Pepper & Herb Crusted Tenderloin Slices with Yam Puree, Bitter Green Julienne
PEPPER & HERB CRUSTED TENDERLOIN SLICES
Ingredients:
- 5 oz Shoulder Tenderloin Lean
- Zero fat spray
- 1 tspn black pepper
- ½ tspn white pepper
- 1 tspn garlic powder
- 1 tspn onion powder
- 1 tbspn diced parsley
- 1 tbspn diced oregano
PEPPER & HERB CRUSTED TENDERLOIN SLICES PREPARATION
Mix all seasoning in mixing bowl. Spray tenderloin shoulder with zero fat spray and coat with herb mixture. Place in saute pan on medium high and sear on all sides. Cook for approximately 8 minutes constantly turning to brown evenly. Remove meat from pan and place on cutting board to rest.
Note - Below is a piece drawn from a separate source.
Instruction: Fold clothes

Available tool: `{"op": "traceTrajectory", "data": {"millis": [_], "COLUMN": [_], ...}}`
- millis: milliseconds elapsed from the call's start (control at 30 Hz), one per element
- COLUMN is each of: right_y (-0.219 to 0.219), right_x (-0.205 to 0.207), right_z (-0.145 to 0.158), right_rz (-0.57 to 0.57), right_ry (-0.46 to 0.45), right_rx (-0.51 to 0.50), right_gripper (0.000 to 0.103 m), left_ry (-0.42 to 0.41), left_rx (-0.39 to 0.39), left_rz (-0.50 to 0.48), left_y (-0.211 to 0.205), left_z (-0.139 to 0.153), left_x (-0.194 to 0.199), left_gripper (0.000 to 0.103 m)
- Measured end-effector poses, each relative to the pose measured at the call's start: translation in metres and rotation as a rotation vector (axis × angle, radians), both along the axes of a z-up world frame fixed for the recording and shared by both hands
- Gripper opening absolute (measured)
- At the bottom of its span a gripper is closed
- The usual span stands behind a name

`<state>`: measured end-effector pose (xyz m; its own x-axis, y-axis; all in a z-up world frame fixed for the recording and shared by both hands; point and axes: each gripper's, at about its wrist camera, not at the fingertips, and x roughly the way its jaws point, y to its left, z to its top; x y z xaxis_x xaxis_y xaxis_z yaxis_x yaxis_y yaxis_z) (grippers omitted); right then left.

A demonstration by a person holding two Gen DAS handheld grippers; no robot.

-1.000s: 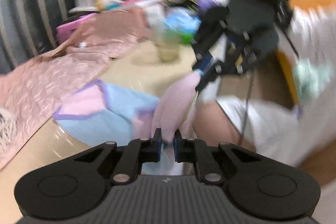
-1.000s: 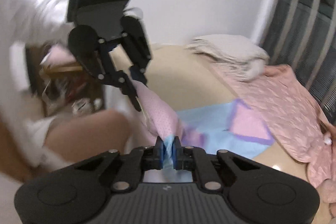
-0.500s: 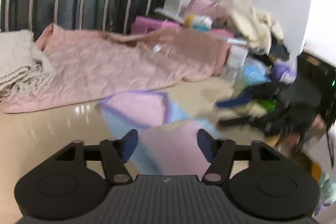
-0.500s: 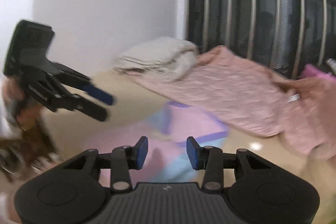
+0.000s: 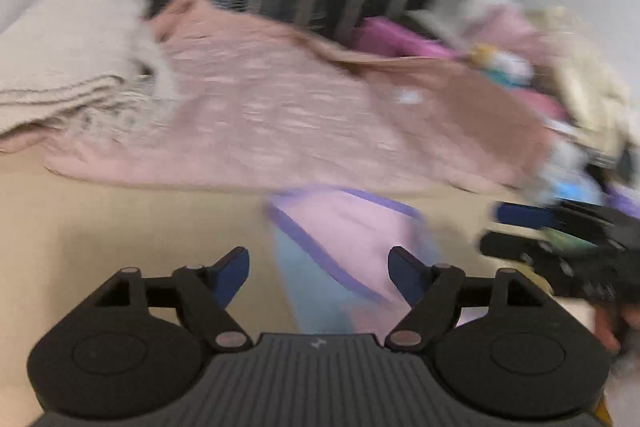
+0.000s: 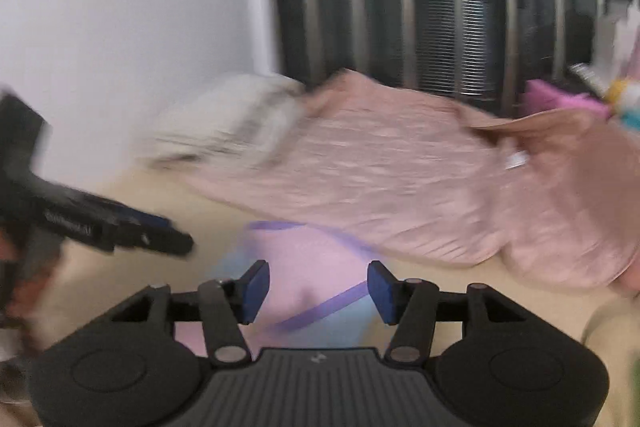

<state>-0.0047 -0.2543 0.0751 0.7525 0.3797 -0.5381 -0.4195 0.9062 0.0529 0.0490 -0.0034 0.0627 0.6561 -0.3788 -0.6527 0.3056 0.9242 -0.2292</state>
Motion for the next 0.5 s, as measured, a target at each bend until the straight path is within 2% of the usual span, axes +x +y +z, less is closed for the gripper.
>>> {"op": "traceTrajectory", "data": {"millis": [67,100,167,233,267,300,333,400,467,500], "right_y": [0.016,0.019,0.019,0.012,0.008,0.004,0.001,-0.001,-0.003,-0.004], "right_x": [0.032,0.047,0.073,0.085,0.088,0.091,0.091,0.088,0.083,0.079], "right_z": [-0.005,-0.009,-0.018,-0.031,-0.038,-0.046,-0.051,-0.058,-0.059,-0.057], "right_rz": [-0.061,-0.093,-0.137,-0.164,-0.185,-0.206,-0.214,-0.210,-0.196,-0.194], "right_ry": [0.036,0.070,0.145,0.205,0.229,0.252,0.260,0.232,0.227,0.211], "right_rx": [-0.066,-0.065,-0.035,0.004,0.010,0.015,0.009,0.014,0.044,0.057], "right_gripper": [0.053,0.053,0.053,0.050,0.046,0.034,0.028,0.015,0.002,0.002], "left_ry": [-0.025,-0.032,0.001,0.041,0.058,0.069,0.074,0.080,0.075,0.067], "left_rx": [0.067,0.102,0.105,0.091,0.090,0.083,0.067,0.022,0.001,-0.004], "left_rz": [0.024,0.028,0.007,-0.004,0.003,0.014,0.020,0.027,0.024,0.023], "left_y": [-0.011,-0.016,-0.021,-0.022,-0.022,-0.020,-0.017,-0.010,-0.008,-0.008], "left_z": [-0.004,-0.006,-0.011,-0.019,-0.023,-0.027,-0.029,-0.032,-0.031,-0.029], "left_x": [0.023,0.030,0.039,0.044,0.046,0.046,0.046,0.047,0.047,0.046], "left_gripper": [0.075,0.075,0.069,0.045,0.037,0.023,0.016,0.014,0.007,0.003]}}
After resting cut meat on a bias and fan to serve showing the inside of the steak.
YAM PUREE
Ingredients:
- 1 small yam: yield of ½ cup potato (4oz)
- ½ tspn onion powder
- ½ tspn garlic powder
- 1 tbspn veggie stock no salt no fat
- ½ tspn cinnamon
- 1 tspn diced parsley
YAM PUREE PREPARATION
Boil yam in pot. Remove when a toothpick easily is entered and removed without leaving any trace of potato. Mash potato in bowl and add ingredients. Place mixing bowl with yam over the boiling water pot to keep hot till ready to serve.
BITTER GREEN JULIENNE
Ingredients:
- 1 cup of fresh bitter greens: mustard greens or kale or any other fresh bitter green available julienne cut
- Zero fat spray
- 1 tbspn fresh garlic
- 1 tbspn yellow onion diced
- 1 tbspn red bell pepper diced
- 1 tspn black pepper
- 1/8 tspn crushed red pepper
- 2 tbspn vegetable stock no salt
BITTER GREEN JULIENNE PREPARATION
Clean, wash and julienne bitter greens. Spray saute pan with zero fat spray. Add all ingredients and sear for approximately 4-5 minutes till greens are still slightly firm but retain a bright green color. Remove from burner and leave in pan till ready to serve.